Any help / advice would be appreciated.

Regards

Rob


 
Reply With Quote
 
 
 
 
Bob Barrows
Guest
Posts: n/a
 
      02-07-2004
Rob Meade wrote:
> Lo all,
>
> Ok - I'm adding site search functionality to a database driven
> website.
>
> I have a list of 390 stop/ignore words, having looked at ASPFAQ
> already I see that the example uses an array, what I was wondering
> was whether this would still be the best practice for this quantity
> of stop words?
>
> There is a larger over head in me defining the array initially as I
> will have to hard code them all in, alternatively I thought I could
> import them into a SQL Server table from the excel file they are
> currently in and then query that, but I believe the ASPFAQ article
> gave a good reason for not doing that, my last thought was to read
> them in from a text file...
>
> Anyone got any thoughts? Would an array be equally as efficient for
> 390 stop words as it is for 10-20? Is it better to hard code them
> rather than grab them from a database?
>
> Any help / advice would be appreciated.
>
> Regards
>
> Rob


If the list will be static, I would store it in an Application variable,
making the decision as to whether to store it in a database or a textfile
superfluous. If the list has no relationship to any of your database data,
then a text file on your web server seems to be indicated.

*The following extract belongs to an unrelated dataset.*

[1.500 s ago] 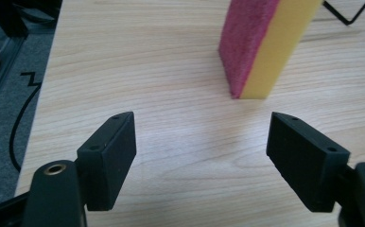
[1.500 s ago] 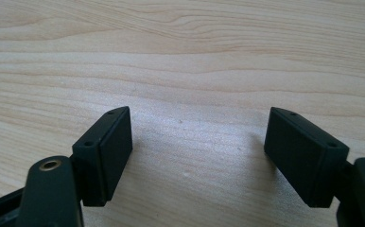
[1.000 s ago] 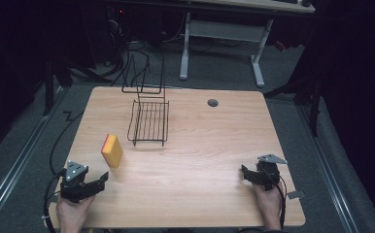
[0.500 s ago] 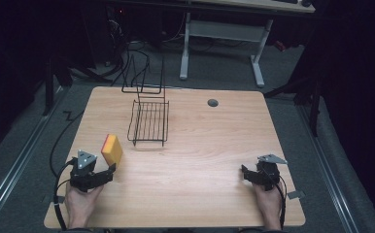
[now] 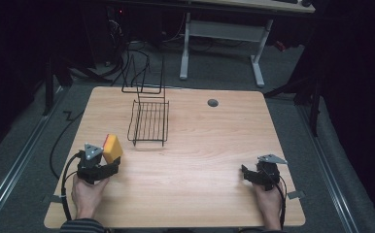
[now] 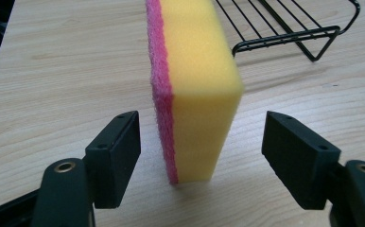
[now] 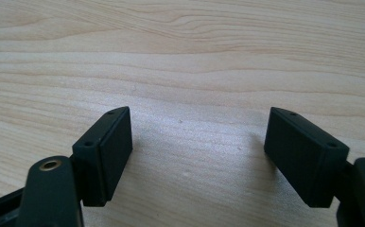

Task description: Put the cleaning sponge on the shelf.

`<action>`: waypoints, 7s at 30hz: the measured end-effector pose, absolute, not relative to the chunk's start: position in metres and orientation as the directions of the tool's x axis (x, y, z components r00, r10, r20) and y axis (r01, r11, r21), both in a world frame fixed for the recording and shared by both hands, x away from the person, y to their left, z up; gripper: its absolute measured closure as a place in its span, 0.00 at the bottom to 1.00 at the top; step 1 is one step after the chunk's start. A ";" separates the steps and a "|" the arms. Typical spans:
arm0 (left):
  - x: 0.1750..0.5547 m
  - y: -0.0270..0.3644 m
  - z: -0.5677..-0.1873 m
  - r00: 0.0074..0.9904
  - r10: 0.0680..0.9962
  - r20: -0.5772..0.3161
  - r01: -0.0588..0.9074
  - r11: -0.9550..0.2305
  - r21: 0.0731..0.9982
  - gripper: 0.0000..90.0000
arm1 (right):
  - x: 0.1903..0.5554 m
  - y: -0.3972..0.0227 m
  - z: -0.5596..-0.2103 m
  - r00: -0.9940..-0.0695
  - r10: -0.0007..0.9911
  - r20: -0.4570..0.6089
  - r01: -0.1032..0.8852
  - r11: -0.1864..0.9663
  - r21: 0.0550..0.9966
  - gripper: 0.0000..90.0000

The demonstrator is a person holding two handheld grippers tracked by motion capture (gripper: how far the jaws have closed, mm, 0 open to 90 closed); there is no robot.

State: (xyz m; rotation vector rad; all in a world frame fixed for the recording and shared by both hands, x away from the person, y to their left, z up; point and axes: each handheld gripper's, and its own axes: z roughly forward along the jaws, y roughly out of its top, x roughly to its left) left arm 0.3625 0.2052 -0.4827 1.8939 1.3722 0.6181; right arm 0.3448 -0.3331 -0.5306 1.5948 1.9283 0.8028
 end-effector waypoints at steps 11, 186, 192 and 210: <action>0.376 0.202 -0.486 0.300 0.954 -0.024 0.622 -0.176 0.763 0.39 | 0.345 -0.333 -0.531 -0.182 0.983 -0.014 0.683 0.137 0.718 0.27; 0.492 0.119 -0.455 0.546 0.837 0.026 0.529 -0.369 0.764 0.66 | 0.344 -0.333 -0.530 -0.182 0.983 -0.017 0.684 0.138 0.716 0.27; 0.494 0.120 -0.458 0.530 0.848 0.014 0.551 -0.357 0.755 0.59 | 0.344 -0.333 -0.531 -0.183 0.983 -0.018 0.683 0.140 0.717 0.27; 0.489 0.126 -0.453 0.526 0.851 -0.009 0.538 -0.324 0.778 0.42 | 0.344 -0.333 -0.530 -0.181 0.983 -0.016 0.685 0.138 0.716 0.27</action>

Moreover, I would suggest storing it as an XML DOMDocument, allowing you to
use the XML Parser DOM methods to easily search for values in the list.

Bob Barrows

--
Microsoft MVP - ASP/ASP.NET
Please reply to the newsgroup. This email account is my spam trap so I
don't check it very often. If you must reply off-line, then remove the
"NO SPAM"


 
Reply With Quote
 
 
 
 
Rob Meade
Guest
Posts: n/a
 
      02-07-2004
"Bob Barrows" wrote ...

> If the list will be static, I would store it in an Application variable,
> making the decision as to whether to store it in a database or a textfile
> superfluous.


Hi Bob,

Yes, initially this list will definately be static, I do not plan to add to
the list dynamically at this stage.

> If the list has no relationship to any of your database data,
> then a text file on your web server seems to be indicated.


ok

> Moreover, I would suggest storing it as an XML DOMDocument, allowing you

to
> use the XML Parser DOM methods to easily search for values in the list.


hmmm...hadn't thought of XML for this..

Wouldnt this be quite a bit of extra code considering all I want to do is
iterate through the list and chop those words out of the original search
string etc? Maybe not, not sure...can't see the advantages of this method?

Any further info appreciated..

Regards

Rob


 
Reply With Quote
 
Bob Barrows
Guest
Posts: n/a
 
      02-07-2004
Rob Meade wrote:
> "Bob Barrows" wrote ...
>
>> If the list will be static, I would store it in an Application
>> variable, making the decision as to whether to store it in a
>> database or a textfile superfluous.

>
> Hi Bob,
>
> Yes, initially this list will definately be static, I do not plan to
> add to the list dynamically at this stage.
>
>> If the list has no relationship to any of your database data,
>> then a text file on your web server seems to be indicated.

>
> ok
>
>> Moreover, I would suggest storing it as an XML DOMDocument, allowing
>> you to use the XML Parser DOM methods to easily search for values in
>> the list.

>
> hmmm...hadn't thought of XML for this..
>
> Wouldnt this be quite a bit of extra code considering all I want to
> do is iterate through the list and chop those words out of the
> original search string etc? Maybe not, not sure...can't see the
> advantages of this method?
>


Ah! I see. I was thinking you would need to do the opposite: find specific
words in the list.

To find a word in an array:
for i = 0 to ubound(ar)
if ar(i) = <something> then
exit for
end if
next

To find a word in an XML Document:
xmldoc.selectsinglenode("/root/node[value='<something>']")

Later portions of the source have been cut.